| Problem to work on |
Starting with the line containing "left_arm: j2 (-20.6" and going on through the line containing "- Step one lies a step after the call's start", return the lines of the data below exactly, and only those.

| Raw data |
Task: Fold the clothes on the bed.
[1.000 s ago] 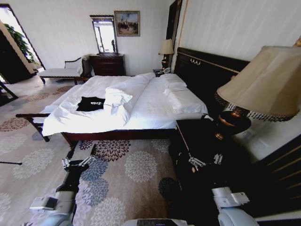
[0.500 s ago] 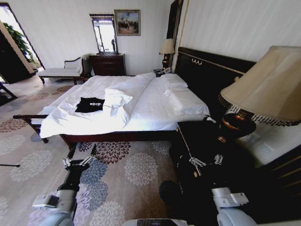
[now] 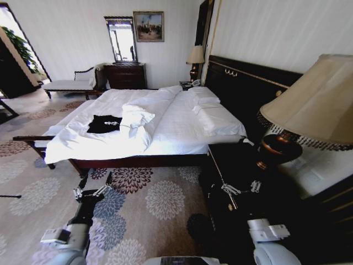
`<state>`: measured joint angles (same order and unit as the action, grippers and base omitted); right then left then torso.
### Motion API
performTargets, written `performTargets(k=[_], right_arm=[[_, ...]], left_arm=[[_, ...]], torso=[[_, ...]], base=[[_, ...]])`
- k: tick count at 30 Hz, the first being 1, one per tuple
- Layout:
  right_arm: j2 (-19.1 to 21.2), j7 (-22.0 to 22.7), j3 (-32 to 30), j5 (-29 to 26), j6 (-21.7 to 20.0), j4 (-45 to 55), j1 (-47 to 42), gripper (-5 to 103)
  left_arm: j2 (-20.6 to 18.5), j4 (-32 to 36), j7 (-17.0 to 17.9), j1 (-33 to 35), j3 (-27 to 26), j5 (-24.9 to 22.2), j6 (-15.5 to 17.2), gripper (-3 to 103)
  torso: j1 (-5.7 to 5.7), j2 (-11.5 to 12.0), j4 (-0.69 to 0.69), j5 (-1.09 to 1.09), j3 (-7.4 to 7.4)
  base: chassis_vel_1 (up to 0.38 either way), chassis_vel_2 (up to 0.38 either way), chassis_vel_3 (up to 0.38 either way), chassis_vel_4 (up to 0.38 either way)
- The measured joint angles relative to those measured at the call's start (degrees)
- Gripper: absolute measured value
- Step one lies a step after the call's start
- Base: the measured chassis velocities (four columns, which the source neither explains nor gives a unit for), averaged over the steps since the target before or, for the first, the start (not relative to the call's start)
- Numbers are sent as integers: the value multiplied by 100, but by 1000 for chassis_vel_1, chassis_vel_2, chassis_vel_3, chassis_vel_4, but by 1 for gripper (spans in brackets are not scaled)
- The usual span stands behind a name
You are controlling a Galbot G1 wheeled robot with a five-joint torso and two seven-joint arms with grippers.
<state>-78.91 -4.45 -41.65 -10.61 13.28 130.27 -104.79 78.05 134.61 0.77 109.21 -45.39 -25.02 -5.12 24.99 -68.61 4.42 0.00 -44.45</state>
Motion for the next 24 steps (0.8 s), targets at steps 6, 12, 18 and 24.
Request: performTargets(k=[6, 12, 18, 24], right_arm=[[-42, 16, 69, -8, -1, -157, -14, 100], [-60, 16, 71, 48, -13, -154, 29, 100], [-86, -26, 61, 174, -14, -153, 18, 100], [-80, -11, 19, 163, -11, -128, -31, 100]], left_arm=[[10, -176, 11, 21, 56, -83, 14, 100], [-98, -93, 12, -51, 14, -202, 87, 100], [-206, -51, 6, -66, 6, -324, 108, 100], [-333, 78, -84, -97, 18, -613, 111, 100]], torso=[[0, 0, 0, 0, 0], [0, 0, 0, 0, 0], [0, 0, 0, 0, 0], [0, 0, 0, 0, 0]], base=[[-69, 81, 73, -81], [-63, 78, 80, -78], [-69, 63, 67, -63], [-65, 60, 63, -52]])
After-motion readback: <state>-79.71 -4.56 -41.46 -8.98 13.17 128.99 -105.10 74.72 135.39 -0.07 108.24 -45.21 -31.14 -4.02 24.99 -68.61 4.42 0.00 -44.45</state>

| Response |
  left_arm: j2 (-20.6 to 18.5), j4 (-32 to 36), j7 (-17.0 to 17.9), j1 (-33 to 35), j3 (-27 to 26), j5 (-24.9 to 22.2), j6 (-15.5 to 17.2), gripper (-3 to 103)
  torso: j1 (-5.7 to 5.7), j2 (-11.5 to 12.0), j4 (-0.69 to 0.69), j5 (-1.09 to 1.09), j3 (-7.4 to 7.4)
  base: chassis_vel_1 (up to 0.38 either way), chassis_vel_2 (up to 0.38 either way), chassis_vel_3 (up to 0.38 either way), chassis_vel_4 (up to 0.38 either way)
- The measured joint angles relative to those measured at the call's start (degrees)
- Gripper: absolute measured value
- Step one lies a step after the call's start

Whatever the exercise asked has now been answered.